- Work request -
Set down the listing below verbatim, but only from its first line through the line containing "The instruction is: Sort".

- Listed records -
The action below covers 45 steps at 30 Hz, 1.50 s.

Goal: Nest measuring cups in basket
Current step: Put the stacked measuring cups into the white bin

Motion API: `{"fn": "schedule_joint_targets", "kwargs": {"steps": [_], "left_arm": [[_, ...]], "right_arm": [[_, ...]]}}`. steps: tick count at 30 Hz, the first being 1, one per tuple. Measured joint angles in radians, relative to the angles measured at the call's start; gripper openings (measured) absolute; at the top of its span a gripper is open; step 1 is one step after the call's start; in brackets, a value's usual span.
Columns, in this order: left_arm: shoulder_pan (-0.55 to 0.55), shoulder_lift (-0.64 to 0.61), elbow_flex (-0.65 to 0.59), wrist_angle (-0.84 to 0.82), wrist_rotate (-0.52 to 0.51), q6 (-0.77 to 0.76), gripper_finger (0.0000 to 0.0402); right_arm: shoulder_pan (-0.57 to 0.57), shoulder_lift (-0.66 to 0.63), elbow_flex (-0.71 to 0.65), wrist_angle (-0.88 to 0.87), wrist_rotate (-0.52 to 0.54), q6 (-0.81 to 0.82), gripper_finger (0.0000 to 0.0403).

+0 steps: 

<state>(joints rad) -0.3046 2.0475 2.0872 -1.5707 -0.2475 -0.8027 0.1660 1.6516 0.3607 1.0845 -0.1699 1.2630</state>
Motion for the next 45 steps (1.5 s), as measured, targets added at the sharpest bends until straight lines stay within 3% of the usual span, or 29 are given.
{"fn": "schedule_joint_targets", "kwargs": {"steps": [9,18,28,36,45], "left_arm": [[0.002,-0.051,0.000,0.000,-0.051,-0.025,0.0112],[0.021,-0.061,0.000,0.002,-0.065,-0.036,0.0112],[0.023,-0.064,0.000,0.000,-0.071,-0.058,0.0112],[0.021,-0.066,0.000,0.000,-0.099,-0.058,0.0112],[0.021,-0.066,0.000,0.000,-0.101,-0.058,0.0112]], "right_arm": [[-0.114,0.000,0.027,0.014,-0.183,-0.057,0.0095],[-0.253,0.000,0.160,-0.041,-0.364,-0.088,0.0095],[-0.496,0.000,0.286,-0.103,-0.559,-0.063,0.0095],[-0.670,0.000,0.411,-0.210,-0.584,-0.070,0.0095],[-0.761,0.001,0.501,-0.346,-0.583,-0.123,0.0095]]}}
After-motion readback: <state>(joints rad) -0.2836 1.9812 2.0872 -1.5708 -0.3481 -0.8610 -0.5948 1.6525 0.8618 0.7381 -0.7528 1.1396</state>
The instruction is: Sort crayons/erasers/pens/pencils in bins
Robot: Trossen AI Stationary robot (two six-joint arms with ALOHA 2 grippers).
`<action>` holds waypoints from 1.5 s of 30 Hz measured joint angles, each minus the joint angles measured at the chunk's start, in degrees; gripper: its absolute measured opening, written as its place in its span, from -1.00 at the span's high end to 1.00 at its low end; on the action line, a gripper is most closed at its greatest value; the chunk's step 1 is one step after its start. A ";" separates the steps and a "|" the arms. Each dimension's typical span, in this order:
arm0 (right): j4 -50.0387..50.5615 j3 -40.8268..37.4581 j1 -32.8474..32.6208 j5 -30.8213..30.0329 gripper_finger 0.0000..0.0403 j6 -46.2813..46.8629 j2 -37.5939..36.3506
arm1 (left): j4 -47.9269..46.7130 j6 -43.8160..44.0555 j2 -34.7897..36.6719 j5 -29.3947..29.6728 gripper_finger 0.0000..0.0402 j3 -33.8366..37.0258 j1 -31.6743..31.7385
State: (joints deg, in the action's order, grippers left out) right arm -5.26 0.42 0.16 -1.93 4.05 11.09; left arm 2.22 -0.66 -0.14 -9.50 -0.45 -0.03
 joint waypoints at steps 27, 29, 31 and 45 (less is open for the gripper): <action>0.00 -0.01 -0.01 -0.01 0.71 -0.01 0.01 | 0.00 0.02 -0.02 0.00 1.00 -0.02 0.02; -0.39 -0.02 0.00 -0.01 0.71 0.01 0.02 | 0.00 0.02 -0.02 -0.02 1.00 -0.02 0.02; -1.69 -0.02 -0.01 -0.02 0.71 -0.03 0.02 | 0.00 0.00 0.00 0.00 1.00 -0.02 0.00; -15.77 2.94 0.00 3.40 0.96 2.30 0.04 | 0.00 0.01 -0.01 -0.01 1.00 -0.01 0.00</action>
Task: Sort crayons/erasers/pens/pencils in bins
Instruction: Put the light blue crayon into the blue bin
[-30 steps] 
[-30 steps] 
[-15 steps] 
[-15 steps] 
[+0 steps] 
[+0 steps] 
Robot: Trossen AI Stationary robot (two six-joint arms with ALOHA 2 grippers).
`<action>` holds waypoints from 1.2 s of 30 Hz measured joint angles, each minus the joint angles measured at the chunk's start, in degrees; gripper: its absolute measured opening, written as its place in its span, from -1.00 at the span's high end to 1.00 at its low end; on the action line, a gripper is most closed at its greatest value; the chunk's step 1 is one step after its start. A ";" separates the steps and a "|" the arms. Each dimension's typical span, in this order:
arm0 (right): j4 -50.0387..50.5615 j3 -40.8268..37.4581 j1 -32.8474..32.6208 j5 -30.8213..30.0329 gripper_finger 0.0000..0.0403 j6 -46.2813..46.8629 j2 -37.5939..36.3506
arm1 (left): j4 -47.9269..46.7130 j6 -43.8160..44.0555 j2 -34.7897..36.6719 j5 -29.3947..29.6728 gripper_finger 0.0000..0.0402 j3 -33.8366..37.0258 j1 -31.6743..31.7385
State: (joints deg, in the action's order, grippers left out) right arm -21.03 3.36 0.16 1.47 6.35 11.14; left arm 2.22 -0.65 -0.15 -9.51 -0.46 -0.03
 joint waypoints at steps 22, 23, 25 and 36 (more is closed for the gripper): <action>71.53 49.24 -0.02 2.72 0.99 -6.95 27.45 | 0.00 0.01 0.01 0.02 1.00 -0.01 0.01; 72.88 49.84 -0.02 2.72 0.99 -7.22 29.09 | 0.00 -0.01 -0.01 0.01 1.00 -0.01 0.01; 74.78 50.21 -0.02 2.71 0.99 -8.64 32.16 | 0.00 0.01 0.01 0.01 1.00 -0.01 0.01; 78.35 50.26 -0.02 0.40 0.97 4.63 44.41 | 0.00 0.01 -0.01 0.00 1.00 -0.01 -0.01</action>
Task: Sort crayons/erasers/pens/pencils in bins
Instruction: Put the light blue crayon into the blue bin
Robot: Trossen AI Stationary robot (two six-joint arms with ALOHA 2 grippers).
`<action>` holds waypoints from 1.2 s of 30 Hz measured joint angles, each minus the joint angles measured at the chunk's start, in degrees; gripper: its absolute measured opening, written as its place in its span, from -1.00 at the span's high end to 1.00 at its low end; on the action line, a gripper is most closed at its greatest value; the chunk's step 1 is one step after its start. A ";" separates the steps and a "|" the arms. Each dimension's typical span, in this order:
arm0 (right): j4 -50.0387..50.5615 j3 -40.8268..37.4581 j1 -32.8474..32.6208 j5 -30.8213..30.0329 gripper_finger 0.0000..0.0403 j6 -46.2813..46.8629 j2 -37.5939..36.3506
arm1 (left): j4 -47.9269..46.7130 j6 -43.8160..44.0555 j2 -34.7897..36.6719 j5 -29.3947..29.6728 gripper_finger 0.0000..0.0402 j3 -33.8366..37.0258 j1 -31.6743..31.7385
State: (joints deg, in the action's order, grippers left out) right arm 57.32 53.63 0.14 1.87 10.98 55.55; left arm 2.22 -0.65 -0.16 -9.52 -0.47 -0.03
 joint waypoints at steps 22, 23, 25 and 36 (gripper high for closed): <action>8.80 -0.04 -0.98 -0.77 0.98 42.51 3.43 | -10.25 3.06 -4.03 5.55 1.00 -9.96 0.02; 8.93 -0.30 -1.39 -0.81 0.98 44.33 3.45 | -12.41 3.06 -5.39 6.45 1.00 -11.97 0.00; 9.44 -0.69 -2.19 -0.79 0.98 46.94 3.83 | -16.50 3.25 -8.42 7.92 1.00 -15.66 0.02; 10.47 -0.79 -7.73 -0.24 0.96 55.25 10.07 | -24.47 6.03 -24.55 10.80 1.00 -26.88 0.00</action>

- Written response -
The action below covers 45 steps at 30 Hz, 1.50 s.

Goal: Nest measuring cups in basket
Current step: Put the stacked measuring cups into the white bin

Motion API: `{"fn": "schedule_joint_targets", "kwargs": {"steps": [_], "left_arm": [[_, ...]], "right_arm": [[_, ...]]}}`. steps: tick count at 30 Hz, the first being 1, one per tuple. Measured joint angles in radians, relative to the angles measured at the call's start; gripper openings (measured) absolute; at the top of its span a gripper is open; step 1 is one step after the call's start; in brackets, a value's usual span.
Columns, in this order: left_arm: shoulder_pan (-0.55 to 0.55), shoulder_lift (-0.64 to 0.61), elbow_flex (-0.65 to 0.59), wrist_angle (-0.84 to 0.82), wrist_rotate (-0.52 to 0.51), q6 (-0.77 to 0.76), gripper_finger (0.0000 to 0.0402); right_arm: shoulder_pan (-0.57 to 0.57), shoulder_lift (-0.66 to 0.63), elbow_flex (-0.71 to 0.65), wrist_angle (-0.88 to 0.87), wrist_rotate (-0.52 to 0.54), q6 (-0.81 to 0.82), gripper_finger (0.0000 to 0.0403).

+0 steps: 

<state>(joints rad) -0.3046 2.0475 2.0872 -1.5707 -0.2475 -0.8027 0.1660 1.6516 0.3607 1.0845 -0.1699 1.2630</state>
Motion for the next 45 steps (1.5 s), as measured, targets added at the sharpest bends until straight lines stay within 3% of the usual span, or 29 are given.
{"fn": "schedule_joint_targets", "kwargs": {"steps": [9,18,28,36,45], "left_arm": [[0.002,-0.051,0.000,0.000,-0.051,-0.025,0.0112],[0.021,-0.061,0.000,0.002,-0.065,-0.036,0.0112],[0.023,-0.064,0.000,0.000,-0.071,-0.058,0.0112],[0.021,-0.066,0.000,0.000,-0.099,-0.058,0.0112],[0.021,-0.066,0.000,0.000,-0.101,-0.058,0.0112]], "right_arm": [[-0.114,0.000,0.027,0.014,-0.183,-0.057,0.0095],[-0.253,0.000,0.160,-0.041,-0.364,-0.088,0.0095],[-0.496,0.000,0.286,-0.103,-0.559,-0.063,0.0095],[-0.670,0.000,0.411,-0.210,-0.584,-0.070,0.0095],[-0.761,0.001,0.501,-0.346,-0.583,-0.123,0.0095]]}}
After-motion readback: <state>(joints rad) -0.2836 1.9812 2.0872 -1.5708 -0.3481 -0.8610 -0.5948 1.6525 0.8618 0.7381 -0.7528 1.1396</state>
The instruction is: Sort crayons/erasers/pens/pencils in bins

There is no more to the output, and the exercise is done.